Entonces se oyó una señal sonora y la voz se interrumpió bruscamente. Un momento después prosiguió:

—Soy yo otra vez, tu amigo Morgan; tu necio aparato me ha cortado. Bueno, ¿por dónde iba? Ah, sí; MacCallum.

»De todas formas, MacCallum no era más que un crío, un yanqui pletórico de vigorosas hormonas, y sabía bien lo que había visto. Se apresuró a escribir un artículo y lo presentó en un importante congreso de medicina en Toronto, en 1897. Cayó tan bien que tuvo que hacer
jogging
con Mr. Germicida en persona, lord Lister.

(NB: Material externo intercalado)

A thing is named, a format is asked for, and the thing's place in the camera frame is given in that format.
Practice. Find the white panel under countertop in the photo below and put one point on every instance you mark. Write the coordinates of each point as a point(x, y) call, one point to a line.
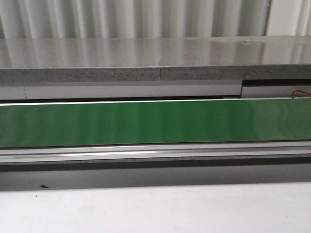
point(154, 89)

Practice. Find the aluminium conveyor front rail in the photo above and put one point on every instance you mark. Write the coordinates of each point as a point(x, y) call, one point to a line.
point(157, 151)

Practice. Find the white corrugated curtain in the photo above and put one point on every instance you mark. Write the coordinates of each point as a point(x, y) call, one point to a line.
point(153, 18)

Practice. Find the grey stone countertop slab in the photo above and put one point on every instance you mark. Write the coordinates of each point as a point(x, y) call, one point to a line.
point(69, 60)

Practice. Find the green conveyor belt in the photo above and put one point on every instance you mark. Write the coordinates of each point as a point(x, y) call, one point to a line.
point(155, 122)

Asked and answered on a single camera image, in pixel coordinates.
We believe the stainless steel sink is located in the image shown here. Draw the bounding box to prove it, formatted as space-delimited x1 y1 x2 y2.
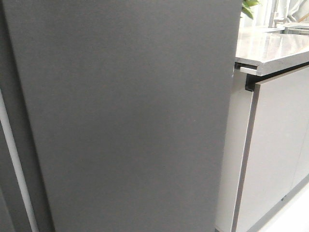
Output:
268 22 309 35

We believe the grey kitchen base cabinet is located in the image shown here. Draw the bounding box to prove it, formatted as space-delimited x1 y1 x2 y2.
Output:
215 66 309 232

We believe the dark grey fridge body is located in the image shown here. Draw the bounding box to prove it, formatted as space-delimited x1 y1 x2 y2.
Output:
0 6 55 232

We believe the green leafy potted plant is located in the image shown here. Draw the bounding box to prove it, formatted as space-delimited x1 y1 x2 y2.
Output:
241 0 261 20

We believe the chrome kitchen faucet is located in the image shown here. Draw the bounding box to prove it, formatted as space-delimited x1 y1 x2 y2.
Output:
268 0 289 28

»Bueno, así que MacCallum fue el primero en descubrirlo. Pero cuando empezó a dedicarse a la investigación, trabajaba con todo un equipo en la Johns Hopkins de Baltimore. Los demás componentes del equipo eran Eugene L. Opie y un individuo llamado Elijah Monroe Farley. MacCallum y Opie eran los barandas, mientras Farley hacía las veces de chico de los recados. No duró mucho. Justo cuando el equipo empezó con la malaria, a Farley le entró el prurito de ver mundo. Ofreció sus servicios a un grupo misionero de Boston, y antes de que nadie se diera cuenta se embarcó para la India.

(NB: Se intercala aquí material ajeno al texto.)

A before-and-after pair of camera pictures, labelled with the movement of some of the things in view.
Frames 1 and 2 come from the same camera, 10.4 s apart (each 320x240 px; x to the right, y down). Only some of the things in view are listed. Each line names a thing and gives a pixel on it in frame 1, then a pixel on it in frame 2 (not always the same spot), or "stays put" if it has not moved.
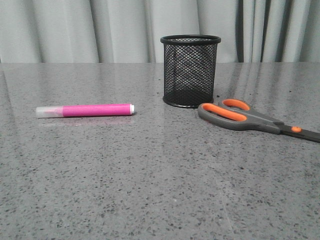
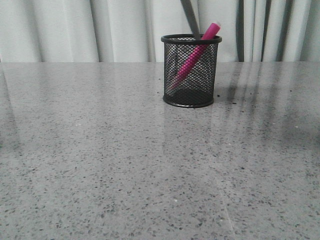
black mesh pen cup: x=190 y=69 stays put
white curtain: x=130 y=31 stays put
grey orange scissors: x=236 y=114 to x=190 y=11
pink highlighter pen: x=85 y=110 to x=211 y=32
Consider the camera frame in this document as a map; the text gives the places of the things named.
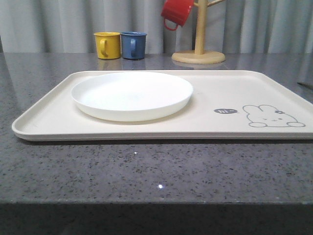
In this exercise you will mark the cream rabbit serving tray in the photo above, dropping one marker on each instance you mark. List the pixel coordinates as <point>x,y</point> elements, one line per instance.
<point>224,105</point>

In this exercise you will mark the white round plate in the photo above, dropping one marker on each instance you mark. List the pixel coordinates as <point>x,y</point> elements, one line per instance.
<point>132,96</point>

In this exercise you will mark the red mug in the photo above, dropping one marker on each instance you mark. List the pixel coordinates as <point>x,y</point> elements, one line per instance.
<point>176,11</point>

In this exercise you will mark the silver metal fork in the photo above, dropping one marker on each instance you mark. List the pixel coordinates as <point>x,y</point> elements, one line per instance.
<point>307,85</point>

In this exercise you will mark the yellow mug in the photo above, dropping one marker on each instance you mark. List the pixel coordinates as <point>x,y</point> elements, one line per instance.
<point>108,45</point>

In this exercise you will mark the wooden mug tree stand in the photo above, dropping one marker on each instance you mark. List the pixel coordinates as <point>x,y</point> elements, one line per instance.
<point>199,55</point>

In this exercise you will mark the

Ahí hubo otra interrupción. Con un comentario ofendido, la voz de Murugan prosiguió:

—Vale, así que quieres saber cómo me he enterado de todo esto, ¿eh? Ocurrió así: hace un par de años fui a Baltimore a hojear los archivos particulares de Eugene L. Opie. Estaba comprobando sus notas de laboratorio, y ¿con qué crees que me encontré? Con una carta del doctor Elijah Monroe Farley dirigida a Opie. Era como si la hubiesen puesto allí para que yo la encontrara. Farley escribió esa carta después de una visita a un laboratorio de Calcuta: un laboratorio dirigido por un tal D. D. Cunningham. Ése era el laboratorio donde Ross completó la última vuelta de su carrera, en 1898. Pero la carta estaba fechada en 1894, y fue lo último que Elijah Farley escribió en su vida.

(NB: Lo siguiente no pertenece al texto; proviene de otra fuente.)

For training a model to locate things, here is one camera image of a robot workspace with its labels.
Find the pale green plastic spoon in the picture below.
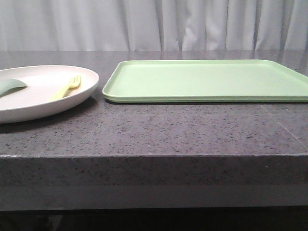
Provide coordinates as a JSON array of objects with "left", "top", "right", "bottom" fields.
[{"left": 0, "top": 79, "right": 27, "bottom": 97}]

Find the light green serving tray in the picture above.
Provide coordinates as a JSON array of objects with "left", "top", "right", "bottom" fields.
[{"left": 102, "top": 59, "right": 308, "bottom": 103}]

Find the white pleated curtain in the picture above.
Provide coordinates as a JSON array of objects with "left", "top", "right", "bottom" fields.
[{"left": 0, "top": 0, "right": 308, "bottom": 51}]

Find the white round plate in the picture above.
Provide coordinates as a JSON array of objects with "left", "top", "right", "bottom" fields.
[{"left": 0, "top": 65, "right": 99, "bottom": 124}]

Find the yellow plastic fork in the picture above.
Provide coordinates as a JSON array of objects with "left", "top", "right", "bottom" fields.
[{"left": 49, "top": 76, "right": 81, "bottom": 101}]

»Para resumir la historia: ¿sabes qué había en la carta? Pues un montón de cosas, quiero decir páginas y más páginas de datos, pero oculta bajo toda la basura había una frase que demuestra que Farley ya había averiguado la función de los llamados “flagelos” en la reproducción sexual, mucho antes de que MacCallum. Es decir, ya sabía lo que MacCallum no había descubierto aún. Y cuando cotejé fechas y documentos, resultó que el único sitio donde podía haberlo averiguado era en Calcuta. Pero ¿por quién se habría enterado? D. D. Cunningham ni lo sabía ni le importaba, y en aquella época el nivel de investigador de Ronnie Ross podía compararse con el de una escuela Montessori. El caso es que Ronnie
nunca
logró resolver el asunto de los flagelos por sí mismo: simplemente no podía ponerse a estudiar toda aquella actividad sexual que se desarrollaba bajo su microscopio. No lo descubrió hasta 1898, cuando Doc Manson le envió por correo un resumen de los hallazgos de MacCallum.